Viral infections are also more common in young dogs who have not yet built up sufficient immunity.  Other symptoms include loss of appetite, fever, depression, diarrhoea, abdominal pain, coughing, and lethargy (depending on the virus).  The most common treatment is intravenous fluids and antibiotics to prevent secondary bacterial infections. However, depending on the virus there may be other options available.

Diabetes mellitus – more common in older and female dogs, particularly Schnauzers and Poodles. Insulin therapy is likely, together with dietary management and supportive care.

Addison’s disease – more common in young to middle-aged female dogs. Medications are likely to be prescribed to control the effects of hypoadrenocorticism.

Idiopathic haemorrhagic gastroenteritis.
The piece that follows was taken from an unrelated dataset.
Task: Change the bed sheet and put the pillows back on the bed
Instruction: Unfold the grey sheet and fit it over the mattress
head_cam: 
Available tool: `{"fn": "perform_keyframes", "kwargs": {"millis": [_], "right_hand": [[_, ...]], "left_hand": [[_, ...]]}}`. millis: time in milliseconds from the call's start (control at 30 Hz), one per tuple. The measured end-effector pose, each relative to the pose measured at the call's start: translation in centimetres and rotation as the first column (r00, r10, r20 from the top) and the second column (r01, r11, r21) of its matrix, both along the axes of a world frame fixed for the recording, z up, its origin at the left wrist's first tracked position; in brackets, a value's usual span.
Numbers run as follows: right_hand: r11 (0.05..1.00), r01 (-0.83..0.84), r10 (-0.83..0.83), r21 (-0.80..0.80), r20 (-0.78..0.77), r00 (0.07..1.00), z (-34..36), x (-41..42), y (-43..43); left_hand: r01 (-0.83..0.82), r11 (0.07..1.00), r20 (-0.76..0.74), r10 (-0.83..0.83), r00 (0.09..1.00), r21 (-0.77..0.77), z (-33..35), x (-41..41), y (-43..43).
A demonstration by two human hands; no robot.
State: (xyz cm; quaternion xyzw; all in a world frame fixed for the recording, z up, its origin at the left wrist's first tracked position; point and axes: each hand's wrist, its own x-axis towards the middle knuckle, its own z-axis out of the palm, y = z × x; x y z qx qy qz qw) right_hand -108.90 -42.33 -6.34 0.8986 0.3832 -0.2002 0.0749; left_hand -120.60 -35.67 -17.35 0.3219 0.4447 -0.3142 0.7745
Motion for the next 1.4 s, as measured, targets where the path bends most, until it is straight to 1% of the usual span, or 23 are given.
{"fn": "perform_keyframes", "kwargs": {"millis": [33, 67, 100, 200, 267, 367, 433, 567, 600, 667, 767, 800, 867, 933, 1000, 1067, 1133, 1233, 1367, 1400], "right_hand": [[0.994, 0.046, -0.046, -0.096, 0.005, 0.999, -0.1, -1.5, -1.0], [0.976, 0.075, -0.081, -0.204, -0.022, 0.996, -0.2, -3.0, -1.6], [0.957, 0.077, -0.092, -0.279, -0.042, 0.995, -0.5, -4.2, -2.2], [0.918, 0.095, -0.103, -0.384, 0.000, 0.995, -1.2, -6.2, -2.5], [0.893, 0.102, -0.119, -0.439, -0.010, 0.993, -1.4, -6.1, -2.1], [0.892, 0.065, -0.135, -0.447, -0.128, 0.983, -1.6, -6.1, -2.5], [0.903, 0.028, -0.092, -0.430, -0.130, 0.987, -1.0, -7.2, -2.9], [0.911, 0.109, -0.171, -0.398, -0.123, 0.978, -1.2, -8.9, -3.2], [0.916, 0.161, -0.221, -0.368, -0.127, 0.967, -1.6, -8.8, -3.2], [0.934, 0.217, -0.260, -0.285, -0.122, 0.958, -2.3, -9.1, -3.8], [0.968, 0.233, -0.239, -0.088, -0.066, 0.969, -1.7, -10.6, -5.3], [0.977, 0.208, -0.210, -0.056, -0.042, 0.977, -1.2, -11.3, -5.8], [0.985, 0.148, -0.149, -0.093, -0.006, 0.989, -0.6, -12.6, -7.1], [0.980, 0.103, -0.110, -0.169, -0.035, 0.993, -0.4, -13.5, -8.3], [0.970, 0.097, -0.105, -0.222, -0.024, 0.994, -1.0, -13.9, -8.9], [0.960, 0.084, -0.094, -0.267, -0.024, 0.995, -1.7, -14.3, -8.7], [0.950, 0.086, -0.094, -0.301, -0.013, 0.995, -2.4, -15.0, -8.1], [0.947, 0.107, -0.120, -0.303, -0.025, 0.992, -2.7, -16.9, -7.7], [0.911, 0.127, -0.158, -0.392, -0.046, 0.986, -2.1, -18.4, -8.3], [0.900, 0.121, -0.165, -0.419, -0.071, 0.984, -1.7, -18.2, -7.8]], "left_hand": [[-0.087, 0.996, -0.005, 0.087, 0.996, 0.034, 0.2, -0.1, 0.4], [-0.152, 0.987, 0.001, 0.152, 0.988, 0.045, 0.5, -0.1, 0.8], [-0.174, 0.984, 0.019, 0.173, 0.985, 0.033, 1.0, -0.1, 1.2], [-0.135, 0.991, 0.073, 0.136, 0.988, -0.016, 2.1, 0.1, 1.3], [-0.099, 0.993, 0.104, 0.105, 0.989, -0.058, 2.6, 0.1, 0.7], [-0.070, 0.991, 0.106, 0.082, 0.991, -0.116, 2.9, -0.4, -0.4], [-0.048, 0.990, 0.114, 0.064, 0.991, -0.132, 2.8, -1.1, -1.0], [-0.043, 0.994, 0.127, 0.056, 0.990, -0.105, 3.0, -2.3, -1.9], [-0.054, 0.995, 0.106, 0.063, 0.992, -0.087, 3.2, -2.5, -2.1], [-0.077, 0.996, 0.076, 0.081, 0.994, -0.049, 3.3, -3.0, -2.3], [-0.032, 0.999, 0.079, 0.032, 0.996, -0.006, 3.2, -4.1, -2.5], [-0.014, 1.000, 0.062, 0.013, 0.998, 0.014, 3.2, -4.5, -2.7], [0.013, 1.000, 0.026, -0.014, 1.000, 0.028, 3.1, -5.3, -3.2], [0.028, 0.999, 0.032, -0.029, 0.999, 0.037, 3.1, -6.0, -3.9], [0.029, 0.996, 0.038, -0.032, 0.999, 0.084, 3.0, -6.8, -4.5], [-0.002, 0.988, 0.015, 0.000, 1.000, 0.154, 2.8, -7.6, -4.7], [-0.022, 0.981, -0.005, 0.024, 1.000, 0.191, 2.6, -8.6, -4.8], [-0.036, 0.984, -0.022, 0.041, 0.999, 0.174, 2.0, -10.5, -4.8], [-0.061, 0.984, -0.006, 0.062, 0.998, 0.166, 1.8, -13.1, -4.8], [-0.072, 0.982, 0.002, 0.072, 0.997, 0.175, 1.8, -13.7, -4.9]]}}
This is more common in small breed dogs.  Symptoms include sudden onset of bloody vomiting and diarrhoea, depression, abdominal pain, black and tarry stools, shock.  Treatment includes intravenous fluids and antibiotics to prevent secondary bacterial infections.

Gastrointestinal ulcers – medication is likely to be provided to control the vomiting and to protect the lining of the stomach and intestines whilst the underlying cause is treated. Fluids may also be provided if needed.

Drug side effects – ideally change the drug therapy, but if this is not possible then the provision of medicines to control the vomiting is an alternative.

Food allergies or intolerance – can also involve a sudden onset of diarrhoea. Withhold food as needed and then reintroduce normal food without the offending ingredient.

Sudden diet change – withhold food as needed and then switch to a bland diet, before slowly reintroducing a normal diet.

Pancreatitis arising from dogs eating a high-fat meal. This is more common in Schnauzers and Yorkshire Terriers, as well as middle-aged dogs.  Vomiting may also be accompanied by dehydration and a painful abdomen.  Initial treatment is to restrict oral intake, administer fluids and provide pain control and other supportive care.  Maintenance should be managed via a low fat diet.

Post-operative nausea.

Bloat – large breed dogs or those with a deep chest are most at risk. Symptoms include vomiting, retching, bloated abdomen.


Infected uterus (pyrometra). Surgical removal of the uterus is the most likely treatment, together with medical treatment.

Peritonitis (e.g. perforated intestine). The abdomen is likely to be painful, and there may be a fever.  Antibiotics and fluids are likely to be used, and possibly surgery, depending on the cause.

Vestibular disease or brain disease – more common in older dogs, who are also likely to be suffering from incoordination. Medications can be provided to control the vomiting, and other treatment will depend on the specific condition.

Septicaemia – likely to be accompanied by fever. Antibiotics and supportive care are likely to be prescribed.

Gastroesophageal reflux. This is more common in brachycephalic breeds, with symptoms being drooling, licking of lips and bad breath alongside vomiting.  Treatment involves feeding smaller, low-fat meals together with medications to help protect the oesophagus, reduce stomach acid and increase movement of food out of the stomach

NB with regurgitation, the food that is expelled comes from the mouth or the oesophagus, not the stomach.  Vomiting involves the forceful contraction of stomach muscles, regurgitation does not.  Both vomiting and regurgitation can occur right after eating or drinking, or up to several hours later.